:: Data section
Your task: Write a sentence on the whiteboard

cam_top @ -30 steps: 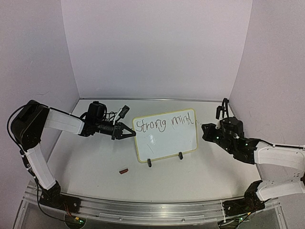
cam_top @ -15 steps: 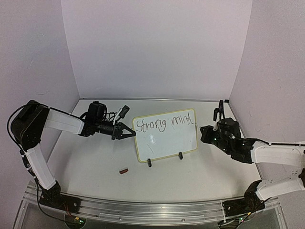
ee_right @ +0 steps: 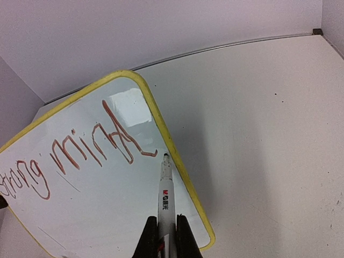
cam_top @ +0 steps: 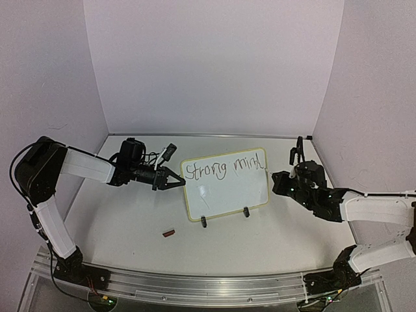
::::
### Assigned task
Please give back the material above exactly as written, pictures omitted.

### Answer section
Your task: Write a sentence on the whiteboard

cam_top @ -30 steps: 
cam_top @ -15 steps: 
ee_right @ +0 steps: 
cam_top @ +0 steps: 

The output requires no additions.